◆ Task to complete
Write out the whole listing exactly as it stands.
○ ○ ○ ○
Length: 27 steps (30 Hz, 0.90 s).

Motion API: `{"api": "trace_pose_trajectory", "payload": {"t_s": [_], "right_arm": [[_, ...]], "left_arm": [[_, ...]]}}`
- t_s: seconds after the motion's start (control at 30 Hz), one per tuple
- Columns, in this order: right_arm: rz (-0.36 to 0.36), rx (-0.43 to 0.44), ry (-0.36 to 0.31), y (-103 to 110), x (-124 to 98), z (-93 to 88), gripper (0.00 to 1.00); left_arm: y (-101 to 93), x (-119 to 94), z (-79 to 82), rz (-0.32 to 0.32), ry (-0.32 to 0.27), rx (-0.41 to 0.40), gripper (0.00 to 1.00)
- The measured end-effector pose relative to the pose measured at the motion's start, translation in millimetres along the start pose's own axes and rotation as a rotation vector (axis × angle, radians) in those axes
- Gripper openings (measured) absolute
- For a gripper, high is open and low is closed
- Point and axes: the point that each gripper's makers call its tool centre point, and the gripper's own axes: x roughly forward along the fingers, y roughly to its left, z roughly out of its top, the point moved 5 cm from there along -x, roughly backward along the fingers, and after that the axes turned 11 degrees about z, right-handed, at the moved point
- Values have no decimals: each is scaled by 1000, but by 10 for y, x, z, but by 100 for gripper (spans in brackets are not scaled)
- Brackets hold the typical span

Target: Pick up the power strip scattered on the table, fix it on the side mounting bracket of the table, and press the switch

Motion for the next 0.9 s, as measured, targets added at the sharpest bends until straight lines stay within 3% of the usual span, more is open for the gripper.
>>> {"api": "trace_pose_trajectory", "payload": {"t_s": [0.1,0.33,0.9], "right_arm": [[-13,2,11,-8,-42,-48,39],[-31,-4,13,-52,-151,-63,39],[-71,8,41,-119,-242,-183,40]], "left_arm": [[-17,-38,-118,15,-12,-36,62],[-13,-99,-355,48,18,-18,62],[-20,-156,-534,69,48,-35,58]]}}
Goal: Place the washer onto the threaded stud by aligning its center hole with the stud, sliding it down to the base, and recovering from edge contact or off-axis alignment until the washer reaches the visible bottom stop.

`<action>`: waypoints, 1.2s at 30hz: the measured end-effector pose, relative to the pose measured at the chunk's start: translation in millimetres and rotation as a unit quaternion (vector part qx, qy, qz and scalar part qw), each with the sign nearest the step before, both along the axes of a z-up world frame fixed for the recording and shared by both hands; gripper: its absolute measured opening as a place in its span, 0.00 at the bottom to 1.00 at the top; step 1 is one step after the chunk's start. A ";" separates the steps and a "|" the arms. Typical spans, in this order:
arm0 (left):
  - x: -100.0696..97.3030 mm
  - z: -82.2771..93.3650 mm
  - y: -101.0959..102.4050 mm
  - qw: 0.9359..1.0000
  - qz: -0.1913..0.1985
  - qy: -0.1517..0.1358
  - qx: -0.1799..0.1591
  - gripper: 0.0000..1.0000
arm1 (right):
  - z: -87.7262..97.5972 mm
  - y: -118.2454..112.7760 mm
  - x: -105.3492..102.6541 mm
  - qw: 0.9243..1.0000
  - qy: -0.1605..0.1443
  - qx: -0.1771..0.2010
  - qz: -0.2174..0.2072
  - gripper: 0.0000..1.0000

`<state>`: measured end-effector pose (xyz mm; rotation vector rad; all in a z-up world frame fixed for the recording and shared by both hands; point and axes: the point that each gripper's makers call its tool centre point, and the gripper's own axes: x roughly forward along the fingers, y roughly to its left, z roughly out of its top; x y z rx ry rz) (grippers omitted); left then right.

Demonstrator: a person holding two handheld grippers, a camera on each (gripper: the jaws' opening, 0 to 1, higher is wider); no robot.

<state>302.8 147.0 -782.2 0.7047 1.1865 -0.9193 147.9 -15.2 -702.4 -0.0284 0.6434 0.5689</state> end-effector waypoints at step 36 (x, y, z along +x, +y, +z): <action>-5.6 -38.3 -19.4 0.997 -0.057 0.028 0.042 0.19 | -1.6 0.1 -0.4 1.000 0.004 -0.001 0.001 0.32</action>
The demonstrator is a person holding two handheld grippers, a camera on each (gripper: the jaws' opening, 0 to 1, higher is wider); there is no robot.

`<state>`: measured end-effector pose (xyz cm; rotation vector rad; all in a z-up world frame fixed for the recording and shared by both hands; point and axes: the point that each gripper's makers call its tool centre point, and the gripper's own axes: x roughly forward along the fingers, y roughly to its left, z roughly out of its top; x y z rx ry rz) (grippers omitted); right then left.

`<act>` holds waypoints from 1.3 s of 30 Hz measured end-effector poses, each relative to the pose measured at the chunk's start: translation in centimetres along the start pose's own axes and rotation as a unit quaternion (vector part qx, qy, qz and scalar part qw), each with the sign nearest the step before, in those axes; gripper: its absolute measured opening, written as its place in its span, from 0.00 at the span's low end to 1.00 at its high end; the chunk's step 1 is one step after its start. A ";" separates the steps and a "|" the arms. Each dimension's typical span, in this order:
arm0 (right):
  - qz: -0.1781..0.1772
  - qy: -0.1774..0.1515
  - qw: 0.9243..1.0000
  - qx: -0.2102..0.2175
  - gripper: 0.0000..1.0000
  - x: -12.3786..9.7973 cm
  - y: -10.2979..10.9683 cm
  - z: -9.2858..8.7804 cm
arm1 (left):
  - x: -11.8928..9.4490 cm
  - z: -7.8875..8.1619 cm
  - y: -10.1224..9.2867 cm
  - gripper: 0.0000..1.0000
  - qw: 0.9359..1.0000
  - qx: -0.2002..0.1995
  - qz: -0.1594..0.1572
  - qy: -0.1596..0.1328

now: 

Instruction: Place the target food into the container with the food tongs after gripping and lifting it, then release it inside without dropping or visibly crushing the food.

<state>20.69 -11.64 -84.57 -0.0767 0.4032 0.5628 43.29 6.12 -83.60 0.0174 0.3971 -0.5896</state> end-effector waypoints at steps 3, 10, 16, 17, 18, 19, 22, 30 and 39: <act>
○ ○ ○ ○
◆ The completed task
Length: 27 steps (30 Hz, 0.90 s).

Motion API: `{"api": "trace_pose_trajectory", "payload": {"t_s": [_], "right_arm": [[_, ...]], "left_arm": [[_, ...]]}}`
- t_s: seconds after the motion's start (control at 30 Hz), one per tuple
- Columns, in this order: right_arm: rz (-0.36 to 0.36), rx (-0.43 to 0.44), ry (-0.36 to 0.31), y (-103 to 110), x (-124 to 98), z (-93 to 88), gripper (0.00 to 1.00); left_arm: y (-101 to 93), x (-119 to 94), z (-79 to 82), rz (-0.32 to 0.32), ry (-0.32 to 0.27), rx (-0.41 to 0.40), gripper (0.00 to 1.00)
- The measured end-effector pose relative to the pose measured at the motion's start, translation in millimetres along the start pose's own axes and rotation as a rotation vector (axis × angle, radians) in those axes
- Gripper openings (measured) absolute
- For a gripper, high is open and low is closed
- Point and axes: the point that each gripper's makers call its tool centre point, and the gripper's own axes: x roughly forward along the fingers, y roughly to its left, z roughly out of its top, the point moved 5 cm from there along -x, roughly backward along the fingers, and after that the axes turned 11 degrees about z, right-handed, at the moved point
- Values have no decimals: each is scaled by 1000, but by 10 for y, x, z, but by 100 for gripper (spans in brackets are not scaled)
- Brackets hold the typical span

Target: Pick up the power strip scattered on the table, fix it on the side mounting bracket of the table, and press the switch

Motion for the next 0.9 s, as measured, targets added at the sharpest bends until straight lines stay within 3% of the usual span, more is open for the gripper.
>>> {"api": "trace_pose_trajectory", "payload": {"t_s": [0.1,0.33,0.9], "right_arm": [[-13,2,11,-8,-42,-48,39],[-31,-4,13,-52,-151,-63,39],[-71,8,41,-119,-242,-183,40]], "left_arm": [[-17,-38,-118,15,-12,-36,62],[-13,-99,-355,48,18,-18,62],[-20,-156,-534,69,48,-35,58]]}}
Goal: Place the washer onto the threaded stud by aligning its center hole with the stud, sliding it down to the base, and recovering from edge contact or off-axis alignment until the washer reaches the visible bottom stop.

`<action>`: waypoints, 1.2s at 30hz: the measured end-effector pose, relative to the pose measured at the chunk's start: translation in millimetres and rotation as a unit quaternion (vector part qx, qy, qz and scalar part qw), each with the sign nearest the step before, both along the axes of a z-up world frame fixed for the recording and shared by both hands; gripper: its absolute measured opening as a place in its span, 0.00 at the bottom to 1.00 at the top; step 1 is one step after the chunk's start. A ";" separates the steps and a "|" the arms. Typical spans, in this order:
arm0 (left):
  - x: -100.0696..97.3030 mm
  - z: -82.2771..93.3650 mm
  - y: -101.0959..102.4050 mm
  - qw: 0.9359..1.0000
  - qz: -0.1913..0.1985
  - qy: -0.1517..0.1358
  - qx: -0.1799..0.1591
  - gripper: 0.0000..1.0000
arm1 (right):
  - z: -87.7262..97.5972 mm
  - y: -118.2454..112.7760 mm
  - x: -105.3492..102.6541 mm
  - qw: 0.9243..1.0000
  - qy: -0.1605..0.1443
  - qx: -0.1771..0.2010
  - qz: -0.2174..0.2072
  - gripper: 0.0000..1.0000

`<state>`: measured end-effector pose (xyz mm; rotation vector rad; all in a z-up world frame fixed for the recording and shared by both hands; point and axes: the point that each gripper's makers call its tool centre point, and the gripper's own axes: x roughly forward along the fingers, y roughly to its left, z roughly out of its top; x y z rx ry rz) (grippers omitted); left then right.

Demonstrator: a person holding two handheld grippers, a camera on each (gripper: the jaws' opening, 0 to 1, higher is wider); no robot.

<state>302.8 147.0 -782.2 0.7047 1.1865 -0.9193 147.9 -15.2 -702.4 -0.0284 0.6434 0.5689</state> end-effector waypoints at step 36 (x, y, z along +x, +y, +z): <action>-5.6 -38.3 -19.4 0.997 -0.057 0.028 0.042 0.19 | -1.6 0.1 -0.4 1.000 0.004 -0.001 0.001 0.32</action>
The demonstrator is a person holding two handheld grippers, a camera on each (gripper: the jaws' opening, 0 to 1, higher is wider); there is no robot.

`<state>`: measured end-effector pose (xyz cm; rotation vector rad; all in a z-up world frame fixed for the recording and shared by both hands; point and axes: the point that each gripper's makers call its tool centre point, and the gripper's own axes: x roughly forward along the fingers, y roughly to its left, z roughly out of its top; x y z rx ry rz) (grippers omitted); right then left.

`<act>` holds waypoints from 1.3 s of 30 Hz measured end-effector poses, each relative to the pose measured at the chunk's start: translation in centimetres along the start pose's own axes and rotation as a unit quaternion (vector part qx, qy, qz and scalar part qw), each with the sign nearest the step before, in those axes; gripper: its absolute measured opening, written as its place in its span, from 0.00 at the span's low end to 1.00 at its high end; the chunk's step 1 is one step after its start. A ";" separates the steps and a "|" the arms. Each dimension's typical span, in this order:
arm0 (right):
  - qz: -0.1781..0.1772
  - qy: -0.1774..0.1515
  - qw: 0.9243..1.0000
  - qx: -0.2102..0.2175
  - gripper: 0.0000..1.0000
  - x: -12.3786..9.7973 cm
  - y: -10.2979..10.9683 cm
  - z: -9.2858..8.7804 cm
arm1 (left):
  - x: -11.8928..9.4490 cm
  - z: -7.8875..8.1619 cm
  - y: -10.1224..9.2867 cm
  - gripper: 0.0000..1.0000
  - qw: 0.9359..1.0000
  - qx: -0.2002..0.1995
  - qz: -0.1594..0.1572
  - qy: -0.1596..0.1328

now: 

Instruction: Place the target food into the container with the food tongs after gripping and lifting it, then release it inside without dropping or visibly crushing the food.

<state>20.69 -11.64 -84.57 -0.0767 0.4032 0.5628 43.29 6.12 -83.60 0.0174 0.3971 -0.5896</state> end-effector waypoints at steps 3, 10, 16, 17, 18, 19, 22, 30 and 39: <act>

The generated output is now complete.